• **Exercise directions**
Keep only the lines that hold the string "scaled", filtering out the rest of the entries below.

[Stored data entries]
╔══
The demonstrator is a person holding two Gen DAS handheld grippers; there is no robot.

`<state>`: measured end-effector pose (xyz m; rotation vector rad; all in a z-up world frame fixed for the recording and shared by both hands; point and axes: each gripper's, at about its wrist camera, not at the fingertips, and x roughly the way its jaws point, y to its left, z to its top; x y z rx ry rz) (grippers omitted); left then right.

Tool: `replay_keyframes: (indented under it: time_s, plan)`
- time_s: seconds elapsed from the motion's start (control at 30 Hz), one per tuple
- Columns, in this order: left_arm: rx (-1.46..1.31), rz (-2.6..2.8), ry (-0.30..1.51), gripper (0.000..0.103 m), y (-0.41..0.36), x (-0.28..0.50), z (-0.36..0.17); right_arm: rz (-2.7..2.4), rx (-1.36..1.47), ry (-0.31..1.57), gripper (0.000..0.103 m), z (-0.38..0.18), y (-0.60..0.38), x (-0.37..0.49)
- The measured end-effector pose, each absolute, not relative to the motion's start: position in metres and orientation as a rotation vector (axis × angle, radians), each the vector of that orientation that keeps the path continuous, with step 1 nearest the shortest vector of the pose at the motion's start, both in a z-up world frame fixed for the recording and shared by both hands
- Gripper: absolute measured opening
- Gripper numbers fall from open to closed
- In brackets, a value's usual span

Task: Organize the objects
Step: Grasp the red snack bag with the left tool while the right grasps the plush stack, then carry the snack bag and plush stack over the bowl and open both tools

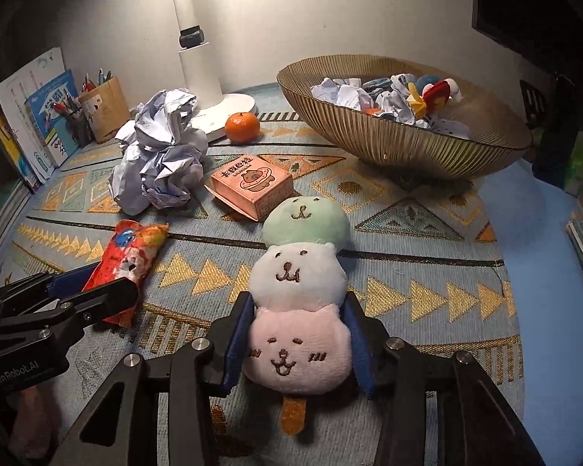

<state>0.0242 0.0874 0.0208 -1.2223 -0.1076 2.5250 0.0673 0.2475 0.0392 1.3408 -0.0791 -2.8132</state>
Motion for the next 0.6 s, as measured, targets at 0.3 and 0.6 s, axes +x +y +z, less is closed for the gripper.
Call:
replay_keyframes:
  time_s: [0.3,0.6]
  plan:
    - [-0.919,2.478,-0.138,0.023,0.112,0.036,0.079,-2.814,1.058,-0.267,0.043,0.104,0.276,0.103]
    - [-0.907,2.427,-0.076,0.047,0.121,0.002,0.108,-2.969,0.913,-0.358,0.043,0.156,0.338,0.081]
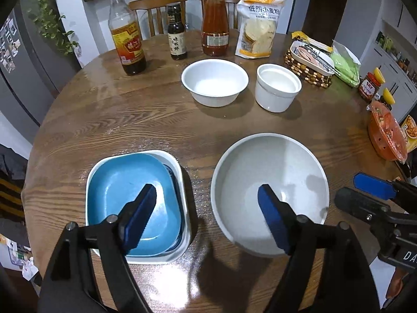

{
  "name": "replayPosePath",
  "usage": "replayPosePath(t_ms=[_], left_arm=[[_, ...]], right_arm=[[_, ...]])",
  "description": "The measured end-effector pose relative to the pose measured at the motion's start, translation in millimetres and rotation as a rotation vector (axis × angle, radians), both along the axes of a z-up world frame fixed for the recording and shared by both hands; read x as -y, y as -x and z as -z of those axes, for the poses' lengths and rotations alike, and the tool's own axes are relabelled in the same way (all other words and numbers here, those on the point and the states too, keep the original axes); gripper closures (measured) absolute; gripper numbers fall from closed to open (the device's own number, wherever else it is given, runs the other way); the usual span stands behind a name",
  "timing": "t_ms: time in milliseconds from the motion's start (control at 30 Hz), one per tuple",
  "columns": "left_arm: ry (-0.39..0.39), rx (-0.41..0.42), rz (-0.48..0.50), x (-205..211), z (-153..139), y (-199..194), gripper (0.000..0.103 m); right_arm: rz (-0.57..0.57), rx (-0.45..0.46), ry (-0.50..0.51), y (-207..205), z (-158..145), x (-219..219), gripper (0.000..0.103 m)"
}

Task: Organize plates and bowls

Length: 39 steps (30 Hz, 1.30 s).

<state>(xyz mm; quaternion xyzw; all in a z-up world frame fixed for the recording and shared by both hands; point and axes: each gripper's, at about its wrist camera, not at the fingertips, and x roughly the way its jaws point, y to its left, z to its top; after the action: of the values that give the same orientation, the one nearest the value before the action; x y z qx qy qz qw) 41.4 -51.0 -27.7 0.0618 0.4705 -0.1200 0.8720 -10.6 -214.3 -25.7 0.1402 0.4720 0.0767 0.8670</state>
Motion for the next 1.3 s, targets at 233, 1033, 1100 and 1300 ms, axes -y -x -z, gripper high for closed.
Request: replayPosePath(t_ms=[233, 1033, 1100, 1300], left_arm=[[0.008, -0.006, -0.015, -8.4, -6.0, 9.5, 0.021], [0.006, -0.006, -0.041, -22.3, -14.4, 22.4, 0.021], [0.004, -0.002, -0.041, -22.6, -15.3, 22.8, 0.021], [-0.005, 0.012, -0.047, -24.9, -18.1, 23.5, 0.021]], right_arm=[[-0.007, 0.004, 0.002, 8.9, -2.6, -3.1, 0.041], [-0.001, 0.029, -0.017, 16.9, -10.8, 4.0, 0.04], [-0.005, 0.031, -0.015, 17.1, -12.4, 3.6, 0.04], [-0.016, 0.039, -0.013, 16.8, -17.1, 1.4, 0.04]])
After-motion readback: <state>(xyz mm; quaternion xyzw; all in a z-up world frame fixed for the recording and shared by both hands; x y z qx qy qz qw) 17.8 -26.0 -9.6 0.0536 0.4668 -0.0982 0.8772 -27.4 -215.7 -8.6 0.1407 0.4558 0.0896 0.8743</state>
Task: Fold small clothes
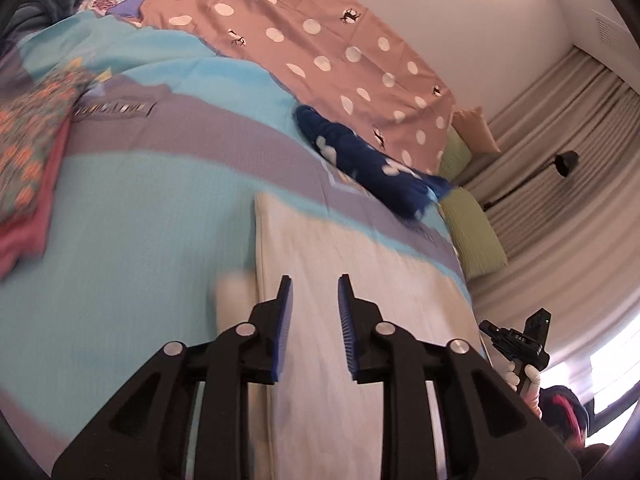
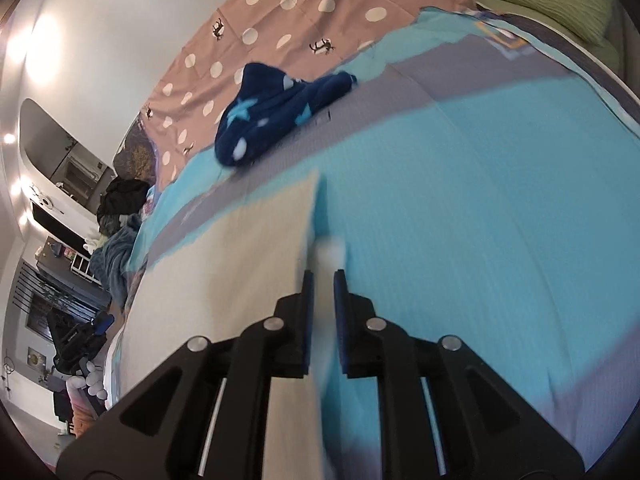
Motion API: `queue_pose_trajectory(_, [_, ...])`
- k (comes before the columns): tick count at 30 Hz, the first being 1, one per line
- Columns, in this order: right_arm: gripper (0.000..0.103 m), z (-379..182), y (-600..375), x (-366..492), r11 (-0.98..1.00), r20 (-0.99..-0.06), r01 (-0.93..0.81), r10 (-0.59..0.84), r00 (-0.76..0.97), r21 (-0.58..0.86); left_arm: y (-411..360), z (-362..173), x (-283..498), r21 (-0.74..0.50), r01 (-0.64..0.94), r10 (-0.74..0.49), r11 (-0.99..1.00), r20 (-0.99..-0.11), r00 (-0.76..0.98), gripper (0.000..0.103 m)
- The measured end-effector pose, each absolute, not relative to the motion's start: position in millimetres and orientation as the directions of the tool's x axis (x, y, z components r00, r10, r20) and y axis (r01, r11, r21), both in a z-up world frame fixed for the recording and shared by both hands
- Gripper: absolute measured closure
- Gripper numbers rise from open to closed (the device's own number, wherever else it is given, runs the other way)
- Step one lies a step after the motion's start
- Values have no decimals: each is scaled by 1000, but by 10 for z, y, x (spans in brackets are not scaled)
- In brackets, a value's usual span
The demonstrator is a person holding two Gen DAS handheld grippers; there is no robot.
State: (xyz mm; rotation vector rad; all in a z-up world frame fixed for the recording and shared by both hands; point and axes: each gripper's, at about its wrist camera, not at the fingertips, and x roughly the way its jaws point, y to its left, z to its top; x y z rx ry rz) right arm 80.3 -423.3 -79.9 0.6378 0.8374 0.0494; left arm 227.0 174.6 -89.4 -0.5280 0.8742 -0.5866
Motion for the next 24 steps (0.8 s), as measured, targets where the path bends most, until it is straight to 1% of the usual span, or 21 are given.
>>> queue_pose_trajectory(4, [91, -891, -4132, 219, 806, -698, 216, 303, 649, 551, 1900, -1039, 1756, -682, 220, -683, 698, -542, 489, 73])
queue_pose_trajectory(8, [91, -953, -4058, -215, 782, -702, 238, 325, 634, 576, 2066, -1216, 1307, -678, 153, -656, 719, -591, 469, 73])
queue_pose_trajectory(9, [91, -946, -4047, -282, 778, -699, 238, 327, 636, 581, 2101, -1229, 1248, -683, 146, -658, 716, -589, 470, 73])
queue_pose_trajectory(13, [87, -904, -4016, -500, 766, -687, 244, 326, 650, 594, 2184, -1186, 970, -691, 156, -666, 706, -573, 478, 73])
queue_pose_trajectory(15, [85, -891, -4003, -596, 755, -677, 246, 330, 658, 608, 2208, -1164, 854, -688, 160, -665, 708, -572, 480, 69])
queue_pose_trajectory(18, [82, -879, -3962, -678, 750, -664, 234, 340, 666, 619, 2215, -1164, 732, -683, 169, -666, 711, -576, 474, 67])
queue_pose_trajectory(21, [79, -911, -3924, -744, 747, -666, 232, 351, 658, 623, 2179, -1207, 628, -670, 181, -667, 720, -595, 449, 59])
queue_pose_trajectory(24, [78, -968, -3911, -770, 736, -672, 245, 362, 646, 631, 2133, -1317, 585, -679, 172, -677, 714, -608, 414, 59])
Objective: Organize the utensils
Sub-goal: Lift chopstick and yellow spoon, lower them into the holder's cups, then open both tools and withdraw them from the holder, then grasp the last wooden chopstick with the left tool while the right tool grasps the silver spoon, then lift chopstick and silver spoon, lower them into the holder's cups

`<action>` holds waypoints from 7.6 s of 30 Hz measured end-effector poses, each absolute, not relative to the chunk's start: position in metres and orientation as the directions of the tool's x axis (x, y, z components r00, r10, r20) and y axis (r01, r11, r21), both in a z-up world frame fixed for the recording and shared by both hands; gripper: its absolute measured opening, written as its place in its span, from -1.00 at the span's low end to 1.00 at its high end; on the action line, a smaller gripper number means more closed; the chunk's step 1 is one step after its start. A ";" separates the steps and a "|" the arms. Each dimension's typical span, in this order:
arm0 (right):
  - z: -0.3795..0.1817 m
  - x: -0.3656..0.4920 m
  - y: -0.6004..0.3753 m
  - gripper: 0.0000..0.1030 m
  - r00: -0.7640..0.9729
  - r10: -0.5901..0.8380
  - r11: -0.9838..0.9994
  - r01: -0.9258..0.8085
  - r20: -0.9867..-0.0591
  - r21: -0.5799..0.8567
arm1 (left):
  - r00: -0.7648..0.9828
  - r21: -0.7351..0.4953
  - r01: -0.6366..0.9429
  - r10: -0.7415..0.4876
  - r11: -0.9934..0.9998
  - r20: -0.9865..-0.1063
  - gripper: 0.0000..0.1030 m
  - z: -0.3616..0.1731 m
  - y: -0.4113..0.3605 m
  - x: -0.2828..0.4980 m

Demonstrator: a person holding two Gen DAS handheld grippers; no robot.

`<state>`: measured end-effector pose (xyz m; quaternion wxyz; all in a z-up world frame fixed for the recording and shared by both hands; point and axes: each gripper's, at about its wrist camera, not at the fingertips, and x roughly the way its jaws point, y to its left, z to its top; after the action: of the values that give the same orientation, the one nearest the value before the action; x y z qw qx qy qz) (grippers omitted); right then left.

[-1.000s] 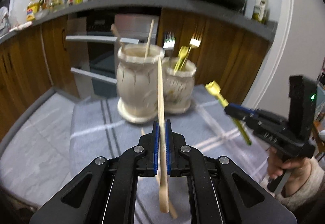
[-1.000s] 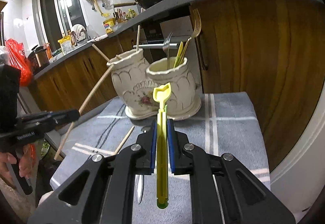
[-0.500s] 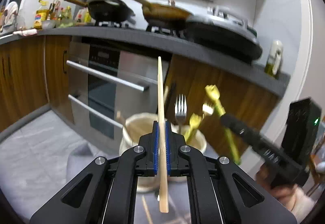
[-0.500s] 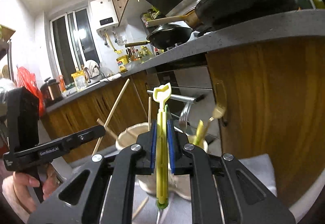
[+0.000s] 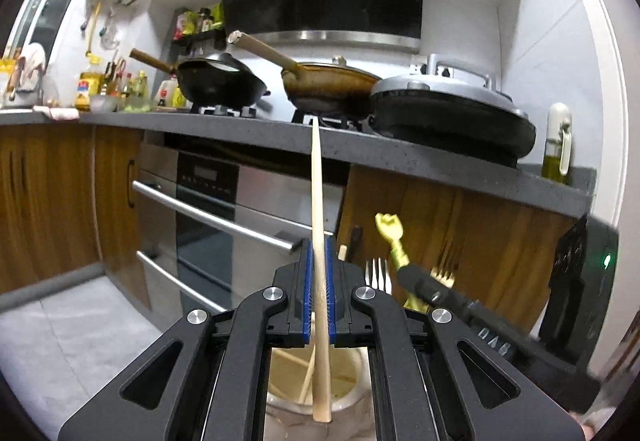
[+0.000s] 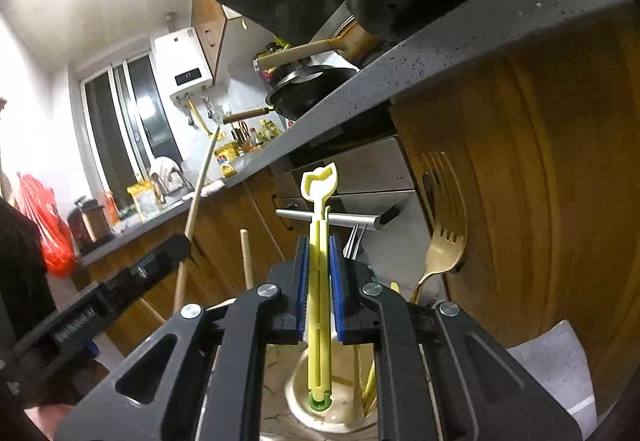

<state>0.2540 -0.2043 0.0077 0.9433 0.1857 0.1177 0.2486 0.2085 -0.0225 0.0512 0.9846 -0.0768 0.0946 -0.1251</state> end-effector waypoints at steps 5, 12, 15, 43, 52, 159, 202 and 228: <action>0.006 0.252 -0.195 -0.80 0.863 0.489 0.834 -0.420 -0.129 0.358 | 0.952 -0.208 0.240 -0.271 0.948 -0.138 -0.88 0.056 -0.018 0.215; -0.003 0.253 -0.188 -0.80 0.864 0.487 0.841 -0.423 -0.129 0.338 | 0.964 -0.175 0.210 -0.234 0.962 -0.127 -0.88 0.049 -0.023 0.223; -0.007 0.251 -0.186 -0.80 0.857 0.492 0.845 -0.429 -0.151 0.319 | 0.965 -0.135 0.208 -0.226 0.969 -0.130 -0.88 0.043 -0.026 0.220; -0.011 0.219 -0.196 -0.66 0.843 0.437 0.895 -0.371 -0.314 0.248 | 0.951 -0.059 0.220 -0.227 0.974 -0.211 -0.76 0.027 -0.026 0.177; 0.002 0.177 -0.215 -0.39 0.866 0.417 0.903 -0.360 -0.276 0.235 | 0.953 -0.070 0.188 -0.199 0.980 -0.230 -0.37 0.032 -0.019 0.154; 0.003 0.110 -0.207 -0.94 0.797 0.520 0.854 -0.475 -0.306 0.214 | 0.763 -0.333 0.358 -0.479 0.872 -0.435 -0.89 -0.006 0.016 0.062; 0.040 0.255 -0.194 -0.93 0.965 0.261 0.937 -0.259 0.023 0.235 | 0.922 -0.263 0.349 -0.379 0.899 -0.072 -0.89 0.019 0.008 0.212; 0.011 0.198 -0.198 -0.97 0.929 0.333 0.940 -0.316 -0.158 0.125 | 0.926 -0.141 0.311 -0.333 0.940 -0.178 -0.88 0.004 0.010 0.172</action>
<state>0.1981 -0.1980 0.0113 0.9810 0.0487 0.0888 0.1655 0.1719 0.0096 0.0043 0.9797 -0.0552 0.1001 -0.1646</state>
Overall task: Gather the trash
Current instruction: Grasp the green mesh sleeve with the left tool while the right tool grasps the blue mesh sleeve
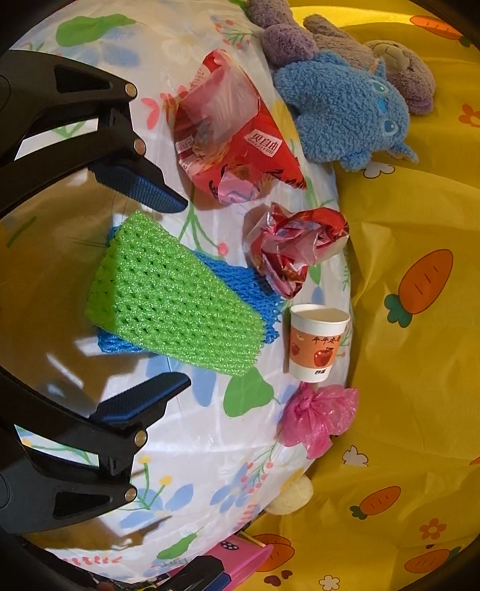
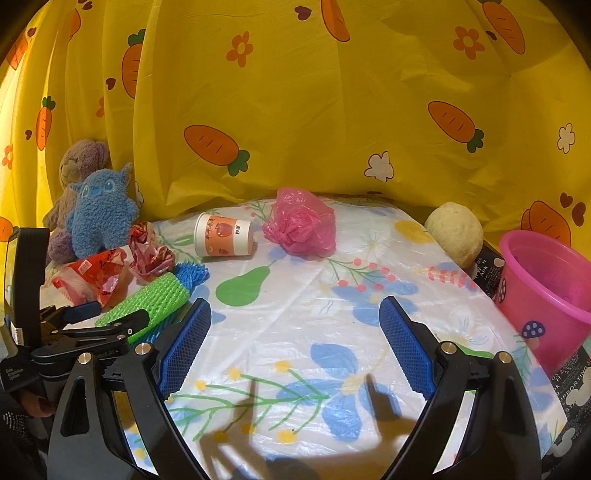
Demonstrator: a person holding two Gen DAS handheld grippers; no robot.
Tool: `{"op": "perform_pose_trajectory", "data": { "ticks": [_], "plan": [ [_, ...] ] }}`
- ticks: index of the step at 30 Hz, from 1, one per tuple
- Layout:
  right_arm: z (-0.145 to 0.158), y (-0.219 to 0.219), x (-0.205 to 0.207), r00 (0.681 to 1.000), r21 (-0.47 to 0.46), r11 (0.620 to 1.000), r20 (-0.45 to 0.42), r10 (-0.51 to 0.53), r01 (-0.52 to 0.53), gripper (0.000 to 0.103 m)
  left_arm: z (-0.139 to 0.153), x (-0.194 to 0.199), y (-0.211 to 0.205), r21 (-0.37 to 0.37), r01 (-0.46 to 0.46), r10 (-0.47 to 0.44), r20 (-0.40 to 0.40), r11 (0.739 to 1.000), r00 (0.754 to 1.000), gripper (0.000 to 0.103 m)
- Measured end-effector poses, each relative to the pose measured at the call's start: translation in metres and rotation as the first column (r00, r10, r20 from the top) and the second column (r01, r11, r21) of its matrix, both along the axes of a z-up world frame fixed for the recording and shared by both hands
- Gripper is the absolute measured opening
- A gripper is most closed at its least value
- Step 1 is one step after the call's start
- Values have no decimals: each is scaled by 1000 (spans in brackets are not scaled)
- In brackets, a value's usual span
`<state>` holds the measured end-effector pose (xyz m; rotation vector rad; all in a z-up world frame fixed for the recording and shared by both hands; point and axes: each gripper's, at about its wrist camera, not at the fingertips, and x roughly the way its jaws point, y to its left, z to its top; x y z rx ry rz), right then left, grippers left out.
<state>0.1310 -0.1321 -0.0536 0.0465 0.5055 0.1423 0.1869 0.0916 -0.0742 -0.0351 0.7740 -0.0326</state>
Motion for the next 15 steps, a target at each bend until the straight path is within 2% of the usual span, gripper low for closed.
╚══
• **Answer box**
- Values have no decimals: each is scaled by 1000, but by 10 for z, y, x (spans in brackets are not scaled)
- Values have no decimals: each is scaled by 1000 (spans in brackets are not scaled)

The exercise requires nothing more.